Task requirements: Please copy every line of the records below that holds the word "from".
□ □ □
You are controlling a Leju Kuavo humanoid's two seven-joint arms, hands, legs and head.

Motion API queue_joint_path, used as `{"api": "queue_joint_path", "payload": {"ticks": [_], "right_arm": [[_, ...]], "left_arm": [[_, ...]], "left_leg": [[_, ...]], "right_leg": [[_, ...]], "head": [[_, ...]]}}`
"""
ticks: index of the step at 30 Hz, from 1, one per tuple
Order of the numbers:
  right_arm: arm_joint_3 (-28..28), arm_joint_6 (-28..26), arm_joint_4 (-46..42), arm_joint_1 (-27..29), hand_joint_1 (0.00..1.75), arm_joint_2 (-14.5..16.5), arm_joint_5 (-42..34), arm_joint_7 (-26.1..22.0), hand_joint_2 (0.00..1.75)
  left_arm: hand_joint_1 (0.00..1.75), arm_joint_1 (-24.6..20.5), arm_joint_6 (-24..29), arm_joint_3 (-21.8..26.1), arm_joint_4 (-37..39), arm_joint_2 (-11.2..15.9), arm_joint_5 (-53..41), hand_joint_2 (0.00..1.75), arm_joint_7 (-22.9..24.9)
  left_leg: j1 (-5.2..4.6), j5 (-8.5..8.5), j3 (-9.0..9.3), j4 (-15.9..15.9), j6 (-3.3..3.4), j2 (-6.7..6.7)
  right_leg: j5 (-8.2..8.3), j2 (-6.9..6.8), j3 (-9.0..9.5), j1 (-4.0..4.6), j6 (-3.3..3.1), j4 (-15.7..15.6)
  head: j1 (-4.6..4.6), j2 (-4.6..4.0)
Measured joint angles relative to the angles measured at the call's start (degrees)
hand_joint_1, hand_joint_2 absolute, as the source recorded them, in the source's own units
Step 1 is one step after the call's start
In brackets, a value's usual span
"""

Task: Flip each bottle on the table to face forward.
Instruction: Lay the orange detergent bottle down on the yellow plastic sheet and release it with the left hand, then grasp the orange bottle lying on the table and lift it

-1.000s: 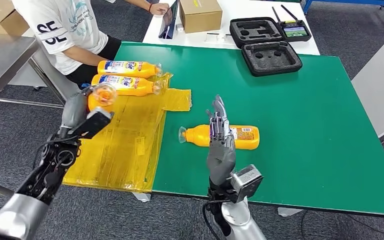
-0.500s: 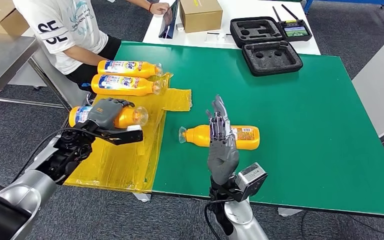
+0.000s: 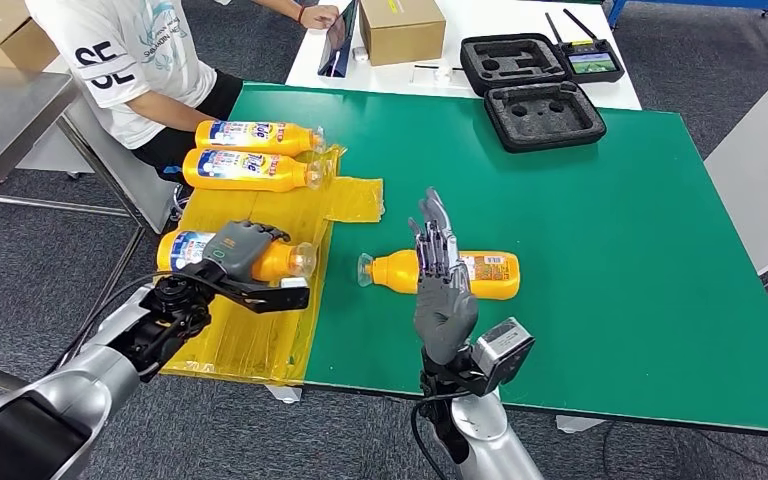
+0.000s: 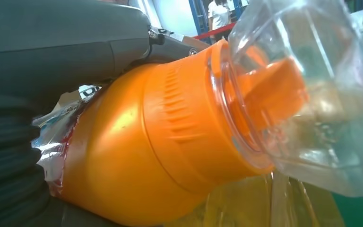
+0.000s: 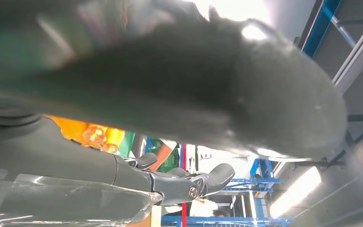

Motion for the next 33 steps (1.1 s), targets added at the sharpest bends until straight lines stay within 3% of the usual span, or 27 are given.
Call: {"api": "queue_joint_path", "payload": {"ticks": [9, 28, 29, 32, 33], "right_arm": [[-0.02, 1.70, 2.36, -1.82, 0.00, 0.15, -0.21, -0.01, 0.00], [-0.07, 3.27, 5.75, -3.57, 0.00, 0.41, -1.03, 0.00, 0.00], [-0.07, 3.28, 5.88, -3.66, 0.00, 0.46, -1.03, 0.01, 0.00], [-0.07, 3.28, 6.21, -3.79, 0.00, 0.53, -1.03, 0.01, 0.00], [-0.07, 3.29, 6.32, -3.81, 0.00, 0.54, -1.04, 0.00, 0.00]], "left_arm": [[1.75, 0.43, -7.25, -0.76, 2.64, -1.02, -0.18, 1.75, -0.48], [1.75, -0.67, -10.75, -0.75, 6.06, -1.40, 0.28, 1.75, -2.14], [1.69, -0.70, -10.82, -0.74, 6.16, -1.40, 0.33, 1.75, -2.25], [0.41, -0.72, -10.99, -0.73, 6.28, -1.39, 0.49, 1.75, -2.36], [0.03, -0.74, -11.16, -0.72, 6.34, -1.39, 0.73, 1.31, -2.54]], "left_leg": [[0.00, 0.00, 0.02, -0.01, 0.00, 0.00], [0.00, -0.01, 0.32, -0.03, 0.00, 0.00], [0.00, -0.02, 0.34, -0.04, -0.01, 0.00], [0.00, -0.02, 0.38, -0.04, -0.01, 0.00], [0.01, -0.02, 0.38, -0.04, -0.01, 0.00]], "right_leg": [[0.00, 0.00, 0.04, 0.00, 0.00, 0.00], [0.00, 0.00, 0.38, 0.01, 0.00, 0.01], [-0.01, 0.00, 0.39, 0.01, -0.01, 0.01], [-0.01, 0.00, 0.43, 0.01, -0.01, 0.01], [-0.01, 0.00, 0.44, 0.01, -0.01, 0.01]], "head": [[0.01, 0.00], [0.00, 0.00], [0.00, 0.00], [0.01, 0.00], [0.01, 0.00]]}}
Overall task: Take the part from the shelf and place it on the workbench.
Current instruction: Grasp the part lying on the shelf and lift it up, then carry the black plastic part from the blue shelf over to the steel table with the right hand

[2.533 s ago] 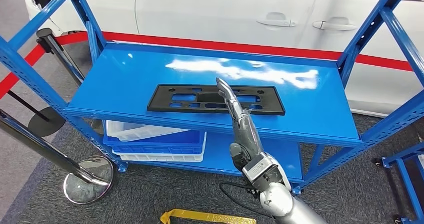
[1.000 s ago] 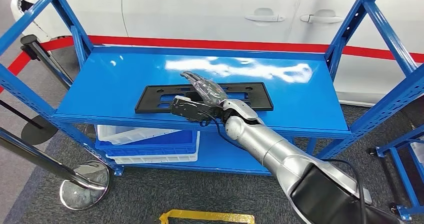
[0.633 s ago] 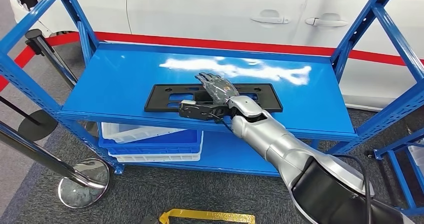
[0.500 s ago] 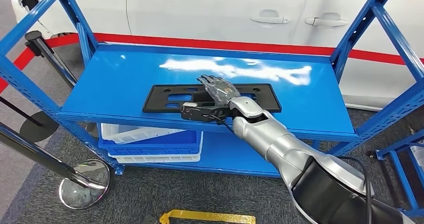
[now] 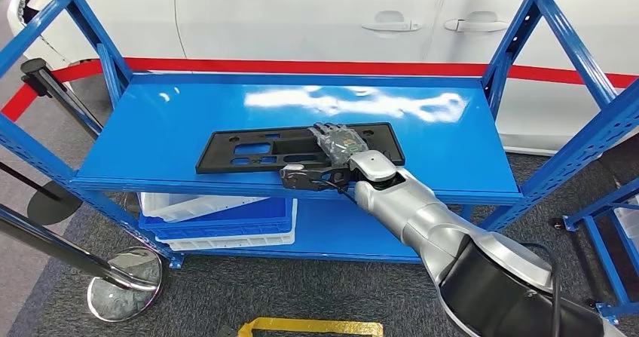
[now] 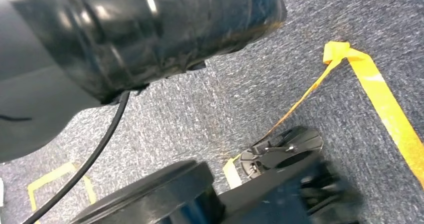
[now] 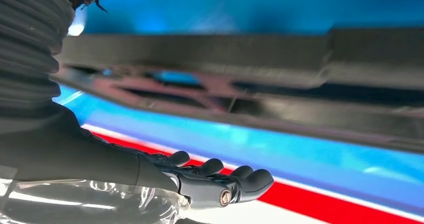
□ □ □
Answer box:
ticks: index of the step at 30 Hz, from 1, one per tuple
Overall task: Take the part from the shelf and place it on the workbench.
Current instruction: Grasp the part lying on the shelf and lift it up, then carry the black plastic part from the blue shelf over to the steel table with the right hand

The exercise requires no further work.